Given material:
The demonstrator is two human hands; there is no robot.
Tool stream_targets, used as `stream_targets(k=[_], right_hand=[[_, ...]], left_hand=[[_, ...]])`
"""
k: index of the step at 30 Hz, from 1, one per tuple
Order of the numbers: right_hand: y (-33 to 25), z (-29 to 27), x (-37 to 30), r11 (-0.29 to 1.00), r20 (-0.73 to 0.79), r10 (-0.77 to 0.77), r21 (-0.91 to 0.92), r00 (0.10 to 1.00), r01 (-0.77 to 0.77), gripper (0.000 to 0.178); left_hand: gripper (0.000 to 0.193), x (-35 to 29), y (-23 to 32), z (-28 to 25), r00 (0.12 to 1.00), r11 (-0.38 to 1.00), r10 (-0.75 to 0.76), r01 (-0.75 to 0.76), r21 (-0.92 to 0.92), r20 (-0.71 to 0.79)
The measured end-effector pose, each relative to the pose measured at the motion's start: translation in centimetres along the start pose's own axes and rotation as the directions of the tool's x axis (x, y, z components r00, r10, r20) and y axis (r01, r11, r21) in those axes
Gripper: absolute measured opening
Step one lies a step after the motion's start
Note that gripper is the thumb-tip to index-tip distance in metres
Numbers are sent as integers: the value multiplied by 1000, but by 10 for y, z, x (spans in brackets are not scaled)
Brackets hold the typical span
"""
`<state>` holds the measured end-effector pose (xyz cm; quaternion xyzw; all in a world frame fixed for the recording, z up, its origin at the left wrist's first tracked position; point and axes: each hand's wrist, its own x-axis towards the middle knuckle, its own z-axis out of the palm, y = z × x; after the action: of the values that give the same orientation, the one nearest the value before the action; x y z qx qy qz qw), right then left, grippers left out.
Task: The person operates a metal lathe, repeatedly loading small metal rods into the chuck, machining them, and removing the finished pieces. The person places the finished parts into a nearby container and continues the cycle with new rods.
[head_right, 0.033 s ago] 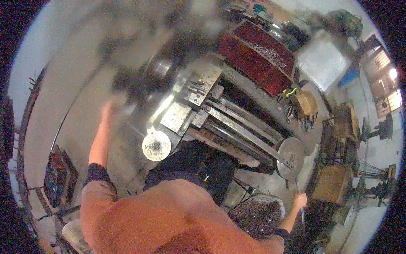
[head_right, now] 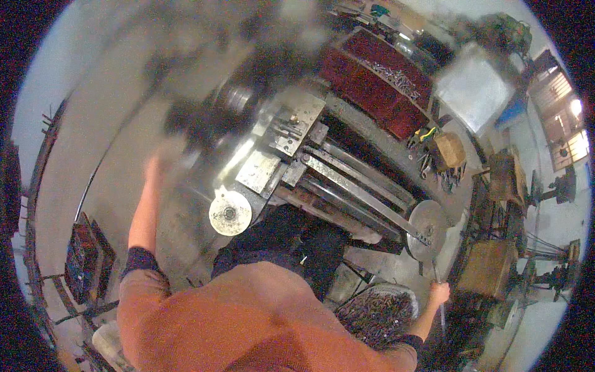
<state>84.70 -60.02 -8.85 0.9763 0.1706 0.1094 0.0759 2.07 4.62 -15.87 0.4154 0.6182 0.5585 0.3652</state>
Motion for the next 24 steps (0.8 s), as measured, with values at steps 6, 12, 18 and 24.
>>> stream_targets(k=[6,12,18,24], right_hand=[[-5,11,-68,985,75,175,-13,982,-175,40],[-72,-56,-104,941,234,314,56,920,-335,48],[-85,-73,-103,916,286,351,93,891,-391,46],[-38,-49,-56,987,111,162,-8,980,-162,42]], left_hand=[[10,-113,66,-22,905,959,-238,162,-233,-352],[7,-119,78,-13,848,954,-248,129,-272,-468],[14,-115,76,-13,837,967,-233,142,-213,-495],[10,-118,86,-15,870,969,-246,218,-114,-427]])
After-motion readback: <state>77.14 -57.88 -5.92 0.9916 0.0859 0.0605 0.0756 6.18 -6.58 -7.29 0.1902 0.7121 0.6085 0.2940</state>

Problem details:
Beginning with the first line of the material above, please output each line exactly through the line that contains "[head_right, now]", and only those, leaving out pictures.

Solution to this task:
The demonstrator is two human hands; there is no robot.
Tool stream_targets, used as `stream_targets(k=[_], right_hand=[[_, ...]], left_hand=[[_, ...]])`
"""
k: index of the step at 30 Hz, from 1, one per tuple
Order of the numbers: right_hand: y (-33 to 25), z (-29 to 27), x (-37 to 30), r11 (-0.29 to 1.00), r20 (-0.73 to 0.79), r10 (-0.77 to 0.77), r21 (-0.91 to 0.92), r00 (0.10 to 1.00), r01 (-0.77 to 0.77), gripper (0.000 to 0.178); left_hand: gripper (0.000 to 0.193), x (-35 to 29), y (-23 to 32), z (-28 to 25), r00 (0.12 to 1.00), r11 (-0.38 to 1.00), r10 (-0.75 to 0.76), r01 (-0.75 to 0.76), r21 (-0.92 to 0.92), r20 (-0.71 to 0.79)
The measured end-effector pose, each relative to the pose measured at the motion's start: translation in centimetres along the start pose's own axes and rotation as the directions of the tool's x axis (x, y, z components r00, r10, r20) and y axis (r01, r11, r21) in those axes
Gripper: absolute measured opening
Step one lies a step after the motion's start
Note that gripper is the thumb-tip to index-tip distance in metres
Numbers are sent as integers: the value multiplied by 1000, but by 10 for y, z, x (spans in brackets are not scaled)
Brackets hold the typical span
"""
`<state>` holds the measured end-effector pose (xyz cm; quaternion xyzw; all in a world frame fixed for the recording, z up, its origin at the left wrist's first tracked position; point and axes: each hand's wrist, its own x-axis towards the middle knuckle, its own z-axis out of the palm, y = z × x; after the action: of the values that give the same orientation, the one nearest the value before the action; x y z qx qy qz qw), right then left, grippers left out.
Task: The person operates a metal lathe, repeatedly loading small metal rods into the chuck, machining them, and removing the finished pieces. The person places the finished parts into a nearby container and continues the cycle with new rods.
[head_right, 0.033 s ago] 
[head_right, now] 

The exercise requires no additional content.